### [Task to carry out]
All of the records should be given again verbatim.

Records excerpted from a collection:
━━━━━━━━

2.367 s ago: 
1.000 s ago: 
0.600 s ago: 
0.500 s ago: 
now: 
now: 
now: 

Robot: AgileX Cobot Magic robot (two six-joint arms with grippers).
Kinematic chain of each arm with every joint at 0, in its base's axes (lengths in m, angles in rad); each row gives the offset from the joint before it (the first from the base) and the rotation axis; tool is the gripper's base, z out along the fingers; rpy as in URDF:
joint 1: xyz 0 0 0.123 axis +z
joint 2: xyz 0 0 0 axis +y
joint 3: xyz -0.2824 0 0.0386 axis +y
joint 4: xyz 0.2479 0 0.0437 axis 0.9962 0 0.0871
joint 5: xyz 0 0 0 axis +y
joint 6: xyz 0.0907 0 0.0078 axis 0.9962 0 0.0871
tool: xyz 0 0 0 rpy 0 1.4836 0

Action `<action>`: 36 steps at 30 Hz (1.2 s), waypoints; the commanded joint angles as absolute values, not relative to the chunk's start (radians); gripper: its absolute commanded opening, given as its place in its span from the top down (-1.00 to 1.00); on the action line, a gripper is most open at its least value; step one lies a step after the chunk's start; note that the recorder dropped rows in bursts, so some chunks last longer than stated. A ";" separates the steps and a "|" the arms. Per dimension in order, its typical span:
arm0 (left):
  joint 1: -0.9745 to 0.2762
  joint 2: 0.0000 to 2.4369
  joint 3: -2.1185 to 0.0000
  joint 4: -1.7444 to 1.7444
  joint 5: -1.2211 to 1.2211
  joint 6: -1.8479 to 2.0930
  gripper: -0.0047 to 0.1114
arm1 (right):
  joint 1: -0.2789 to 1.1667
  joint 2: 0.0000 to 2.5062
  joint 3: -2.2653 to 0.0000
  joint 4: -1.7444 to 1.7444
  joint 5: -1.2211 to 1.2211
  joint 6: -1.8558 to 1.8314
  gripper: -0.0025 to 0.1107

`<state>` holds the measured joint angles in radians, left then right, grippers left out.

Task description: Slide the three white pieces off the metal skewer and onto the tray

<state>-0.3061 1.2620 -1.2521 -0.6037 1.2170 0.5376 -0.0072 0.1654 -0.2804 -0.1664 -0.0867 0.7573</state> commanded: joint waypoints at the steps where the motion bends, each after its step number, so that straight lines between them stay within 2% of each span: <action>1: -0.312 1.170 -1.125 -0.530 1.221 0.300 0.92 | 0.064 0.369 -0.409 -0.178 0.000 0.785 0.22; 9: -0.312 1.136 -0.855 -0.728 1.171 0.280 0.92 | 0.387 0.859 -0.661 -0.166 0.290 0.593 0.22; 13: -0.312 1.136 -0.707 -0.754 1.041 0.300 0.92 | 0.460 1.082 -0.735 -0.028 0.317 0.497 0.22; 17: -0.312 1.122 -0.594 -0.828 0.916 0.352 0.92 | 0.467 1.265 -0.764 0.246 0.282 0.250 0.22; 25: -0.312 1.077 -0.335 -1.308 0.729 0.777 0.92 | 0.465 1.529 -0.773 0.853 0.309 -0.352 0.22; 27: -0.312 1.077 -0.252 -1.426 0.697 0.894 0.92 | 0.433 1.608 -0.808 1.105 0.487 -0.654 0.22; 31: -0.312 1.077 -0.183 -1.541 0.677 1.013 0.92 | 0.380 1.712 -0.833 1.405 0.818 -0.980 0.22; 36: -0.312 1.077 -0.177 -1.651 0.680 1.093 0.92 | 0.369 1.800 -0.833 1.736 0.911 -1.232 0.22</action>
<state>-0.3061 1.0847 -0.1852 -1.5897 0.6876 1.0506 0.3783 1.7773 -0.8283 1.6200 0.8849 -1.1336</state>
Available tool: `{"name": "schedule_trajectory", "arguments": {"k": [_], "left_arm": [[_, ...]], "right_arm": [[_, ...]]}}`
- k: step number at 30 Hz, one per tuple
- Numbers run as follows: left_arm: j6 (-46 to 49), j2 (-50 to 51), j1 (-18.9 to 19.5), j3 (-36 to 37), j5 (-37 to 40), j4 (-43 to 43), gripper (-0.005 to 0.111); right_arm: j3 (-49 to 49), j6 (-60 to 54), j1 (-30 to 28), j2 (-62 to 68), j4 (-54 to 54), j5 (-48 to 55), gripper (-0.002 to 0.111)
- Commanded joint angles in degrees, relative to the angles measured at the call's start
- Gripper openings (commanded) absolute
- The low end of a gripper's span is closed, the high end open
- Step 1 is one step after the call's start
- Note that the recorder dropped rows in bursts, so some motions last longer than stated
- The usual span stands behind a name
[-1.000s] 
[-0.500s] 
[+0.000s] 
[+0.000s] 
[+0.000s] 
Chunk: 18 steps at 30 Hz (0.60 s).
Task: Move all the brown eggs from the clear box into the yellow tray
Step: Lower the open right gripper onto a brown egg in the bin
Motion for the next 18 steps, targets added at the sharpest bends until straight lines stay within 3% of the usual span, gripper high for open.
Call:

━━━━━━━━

### [Answer below]
2.367 s ago: 
1.000 s ago: 
0.600 s ago: 
0.500 s ago: 
now: 
now: 
now: 

Robot: AgileX Cobot Magic robot (two six-joint arms with grippers).
Kinematic chain of each arm with every joint at 0, in its base's axes (lengths in m, angles in rad); each row gives the offset from the joint before it (the first from the base) and the rotation axis; tool is the gripper's base, z out along the fingers; rpy as in URDF:
joint 1: xyz 0 0 0.123 axis +z
joint 2: xyz 0 0 0 axis +y
joint 3: xyz -0.2824 0 0.0386 axis +y
joint 4: xyz 0.2479 0 0.0437 axis 0.9962 0 0.0871
joint 5: xyz 0 0 0 axis +y
joint 6: xyz 0.0907 0 0.0078 axis 0.9962 0 0.0871
tool: xyz 0 0 0 rpy 0 1.4836 0

Action `<action>`: 36 steps at 30 Hz (1.2 s), waypoints; the commanded joint angles as absolute values, not relative to the chunk's start (radians); gripper: its absolute commanded opening, given as its place in its span from the top down (-1.00 to 1.00); on the action line, a gripper is most open at its least value; step one lies a step after the chunk's start; note that the recorder dropped rows in bursts, so some chunks last longer than stated. A ";" separates the steps and a "|" the arms. Per dimension in order, its typical span:
arm0 (left):
  joint 1: -0.9745 to 0.2762
  joint 2: 0.0000 to 2.4369
  joint 3: -2.1185 to 0.0000
  joint 4: -1.7444 to 1.7444
  joint 5: -1.2211 to 1.2211
  joint 6: -1.8479 to 2.0930
  gripper: -0.0047 to 0.1114
arm1 (right):
  joint 1: -0.2789 to 1.1667
  joint 2: 0.0000 to 2.5062
  joint 3: -2.2653 to 0.0000
  joint 4: -1.7444 to 1.7444
  joint 5: -1.2211 to 1.2211
  joint 6: -1.8558 to 1.8314
  gripper: -0.0025 to 0.1107

`<state>` holds the measured joint angles in radians, left then right, grippers left out.

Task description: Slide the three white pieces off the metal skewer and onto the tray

<state>-0.3061 1.2620 -1.2521 -0.6037 1.2170 0.5376 -0.0072 0.1654 -0.2804 -0.1664 -0.0867 0.7573</state> commanded: joint waypoints at the steps where the motion bends, each after its step number, so that straight lines between them stay within 2% of each span: <action>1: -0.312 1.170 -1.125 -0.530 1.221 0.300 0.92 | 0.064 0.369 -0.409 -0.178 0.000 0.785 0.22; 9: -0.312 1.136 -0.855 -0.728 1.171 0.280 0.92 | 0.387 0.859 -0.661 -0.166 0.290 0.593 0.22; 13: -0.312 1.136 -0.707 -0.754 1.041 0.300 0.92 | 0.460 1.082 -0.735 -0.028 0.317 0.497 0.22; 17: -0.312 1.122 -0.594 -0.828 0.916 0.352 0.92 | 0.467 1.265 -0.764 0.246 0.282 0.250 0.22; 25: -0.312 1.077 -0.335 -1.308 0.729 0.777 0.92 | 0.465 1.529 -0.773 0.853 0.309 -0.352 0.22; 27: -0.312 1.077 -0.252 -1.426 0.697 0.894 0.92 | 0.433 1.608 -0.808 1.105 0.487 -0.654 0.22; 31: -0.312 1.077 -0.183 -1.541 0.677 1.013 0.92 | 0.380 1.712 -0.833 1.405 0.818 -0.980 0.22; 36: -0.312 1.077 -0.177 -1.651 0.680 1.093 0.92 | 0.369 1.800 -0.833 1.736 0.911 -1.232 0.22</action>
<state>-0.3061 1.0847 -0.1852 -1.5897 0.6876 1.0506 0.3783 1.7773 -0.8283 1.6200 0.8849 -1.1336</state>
Available tool: `{"name": "schedule_trajectory", "arguments": {"k": [_], "left_arm": [[_, ...]], "right_arm": [[_, ...]]}}`
- k: step number at 30 Hz, one per tuple
- Numbers run as follows: left_arm: j6 (-46 to 49), j2 (-50 to 51), j1 (-18.9 to 19.5), j3 (-36 to 37), j5 (-37 to 40), j4 (-43 to 43), gripper (-0.005 to 0.111); right_arm: j3 (-49 to 49), j6 (-60 to 54), j1 (-30 to 28), j2 (-62 to 68), j4 (-54 to 54), j5 (-48 to 55), gripper (-0.002 to 0.111)
- Commanded joint angles in degrees, relative to the angles measured at the call's start
- Gripper openings (commanded) absolute
- The low end of a gripper's span is closed, the high end open
- Step 1 is one step after the call's start
- Note that the recorder dropped rows in bursts, so some motions last longer than stated
- The usual span stands behind a name
[-1.000s] 
[-0.500s] 
[+0.000s] 
[+0.000s] 
[+0.000s] 
Chunk: 18 steps at 30 Hz (0.60 s).
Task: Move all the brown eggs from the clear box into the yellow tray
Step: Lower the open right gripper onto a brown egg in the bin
Motion for the next 18 steps, targets added at the sharpest bends until straight lines stay within 3% of the usual span, gripper high for open.
Call:

No other output belongs to this answer.